A serverless application that calculates total affected time of events on the AWS Service Health Dashboard.

Notifications You must be signed in to change notification settings

bamcis-io/aws-service-availability

Repository files navigation

AWS Service Availability

This is a serverless application that parses the data found on the AWS Service Health Dashboard. It presents a front-end UI hosted in S3 to query the data and determine at a coarse-grained level when there were outages or increased error rates being reported by AWS. This data can then be used to compare with SLA targets as a starting point to investigating whether to apply for SLA credits.

Table of Contents

Understanding the Data

As a precusor to using this app, it's important to understand the data. The data is pulled from the AWS service health dashboard and is put through a handful of regex's to determine start and end times of the event in order to calculate the total affected time.

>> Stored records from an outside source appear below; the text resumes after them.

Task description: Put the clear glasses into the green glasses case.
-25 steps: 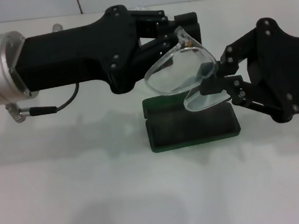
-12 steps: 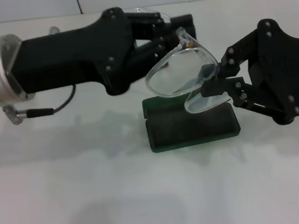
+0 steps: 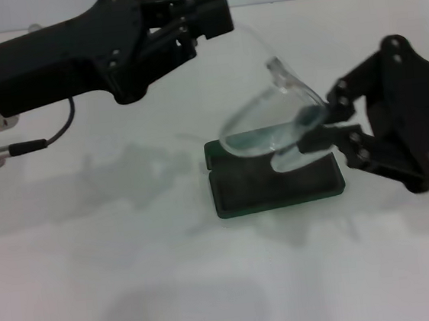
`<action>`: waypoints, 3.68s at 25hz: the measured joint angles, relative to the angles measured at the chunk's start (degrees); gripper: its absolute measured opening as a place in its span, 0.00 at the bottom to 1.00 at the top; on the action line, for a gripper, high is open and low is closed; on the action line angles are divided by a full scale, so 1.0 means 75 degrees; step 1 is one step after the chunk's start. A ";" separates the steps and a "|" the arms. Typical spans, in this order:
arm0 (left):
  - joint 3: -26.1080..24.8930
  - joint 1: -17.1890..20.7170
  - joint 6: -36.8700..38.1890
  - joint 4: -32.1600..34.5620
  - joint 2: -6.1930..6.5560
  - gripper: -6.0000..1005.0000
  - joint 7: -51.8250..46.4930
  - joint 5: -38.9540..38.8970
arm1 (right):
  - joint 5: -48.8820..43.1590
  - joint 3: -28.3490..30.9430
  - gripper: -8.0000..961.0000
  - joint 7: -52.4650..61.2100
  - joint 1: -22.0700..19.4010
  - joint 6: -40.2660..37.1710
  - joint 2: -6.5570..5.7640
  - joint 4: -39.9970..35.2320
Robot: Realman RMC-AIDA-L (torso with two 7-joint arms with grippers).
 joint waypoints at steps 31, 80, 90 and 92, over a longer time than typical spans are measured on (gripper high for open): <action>-0.0228 -0.1253 -0.0331 -0.1545 -0.0060 0.15 0.0213 0.0154 | 0.0705 0.0094 0.08 -0.2043 0.0978 -0.1916 0.0034 0.1936; 0.1150 -0.1250 -0.0042 -0.1594 -0.0052 0.15 0.0629 -0.1225 | 0.0705 0.0505 0.08 -0.2719 0.1083 -0.1227 -0.0018 0.2782; 0.1460 -0.1293 0.0078 -0.1597 -0.0054 0.15 0.0628 -0.1393 | 0.0742 0.0514 0.08 -0.2722 0.1116 -0.1122 -0.0026 0.2882; 0.1493 -0.1265 0.0079 -0.1599 -0.0054 0.15 0.0625 -0.1462 | 0.0745 0.0514 0.08 -0.2727 0.1116 -0.1109 -0.0028 0.2883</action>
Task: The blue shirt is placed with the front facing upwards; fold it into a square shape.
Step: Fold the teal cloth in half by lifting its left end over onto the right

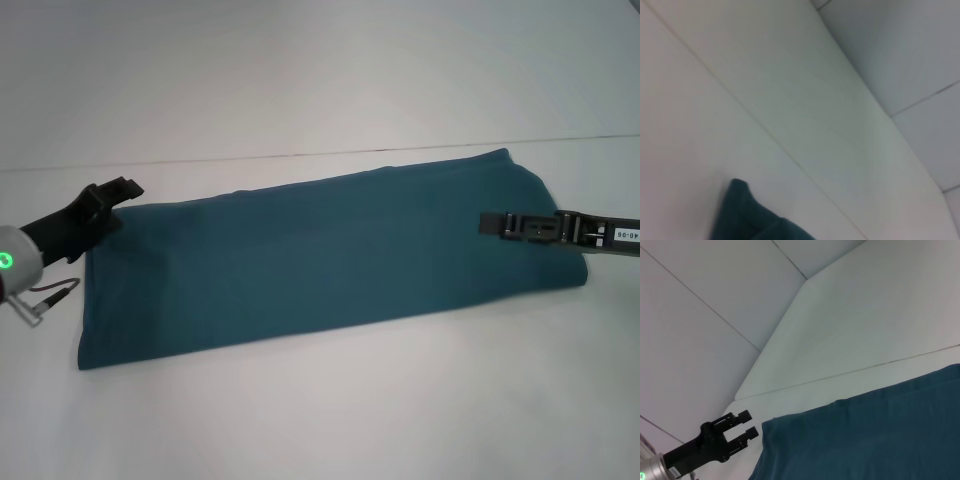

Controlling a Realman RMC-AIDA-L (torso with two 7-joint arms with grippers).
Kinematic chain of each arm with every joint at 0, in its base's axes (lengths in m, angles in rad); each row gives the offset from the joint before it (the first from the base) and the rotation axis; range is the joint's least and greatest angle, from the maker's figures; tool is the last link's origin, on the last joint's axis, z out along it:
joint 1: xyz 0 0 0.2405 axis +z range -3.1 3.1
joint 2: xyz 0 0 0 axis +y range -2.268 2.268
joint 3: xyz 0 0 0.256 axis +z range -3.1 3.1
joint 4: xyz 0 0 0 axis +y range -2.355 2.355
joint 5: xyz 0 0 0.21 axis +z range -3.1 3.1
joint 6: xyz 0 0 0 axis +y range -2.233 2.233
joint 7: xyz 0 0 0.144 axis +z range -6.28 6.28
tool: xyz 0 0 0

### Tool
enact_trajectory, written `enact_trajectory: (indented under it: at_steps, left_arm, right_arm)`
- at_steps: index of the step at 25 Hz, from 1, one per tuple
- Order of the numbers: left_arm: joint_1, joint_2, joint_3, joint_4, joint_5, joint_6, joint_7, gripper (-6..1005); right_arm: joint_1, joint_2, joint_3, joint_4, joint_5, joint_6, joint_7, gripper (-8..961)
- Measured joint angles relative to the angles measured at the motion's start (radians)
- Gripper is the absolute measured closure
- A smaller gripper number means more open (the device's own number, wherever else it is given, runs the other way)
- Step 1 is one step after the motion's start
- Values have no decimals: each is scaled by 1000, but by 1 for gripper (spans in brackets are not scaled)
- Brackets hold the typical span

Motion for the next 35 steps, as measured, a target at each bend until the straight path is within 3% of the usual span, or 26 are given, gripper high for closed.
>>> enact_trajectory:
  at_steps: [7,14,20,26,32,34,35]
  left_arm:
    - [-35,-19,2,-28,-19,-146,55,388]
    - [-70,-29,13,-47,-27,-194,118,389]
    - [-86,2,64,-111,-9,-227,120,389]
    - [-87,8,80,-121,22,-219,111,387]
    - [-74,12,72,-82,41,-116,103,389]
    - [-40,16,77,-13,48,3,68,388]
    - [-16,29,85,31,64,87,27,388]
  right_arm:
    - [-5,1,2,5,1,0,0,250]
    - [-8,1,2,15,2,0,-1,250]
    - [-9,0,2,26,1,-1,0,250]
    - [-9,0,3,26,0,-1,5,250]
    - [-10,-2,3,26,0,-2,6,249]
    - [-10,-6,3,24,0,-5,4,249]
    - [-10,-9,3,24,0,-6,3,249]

However, the notices posted to the SHD are typically not that the service is "down", it's usually that a service is experiencing higher than typical error rates or latency that impact some subset of customers in a specific region. So, the data shouldn't be interpreted as meaning the service was hard down for everyone during the calculated window. It means SOME people MAY have been affected for SPECIFIC actions SOME of the time in a SPECIFIC location.

Prequisites

You will need node.js and the Angular CLI installed in order to build the website.

Getting Started

First, deploy the Serverless Application Model (SAM) template. You can do this via the SAM CLI or directly through Visual Studio with the AWS Toolkit. The CloudFormation template deploys a CloudFront distribution that points to an API Gateway Endpoint that triggers a Lambda function. It also deploys an AWS WAF that restricts the access to the website and API to an IP address you provide.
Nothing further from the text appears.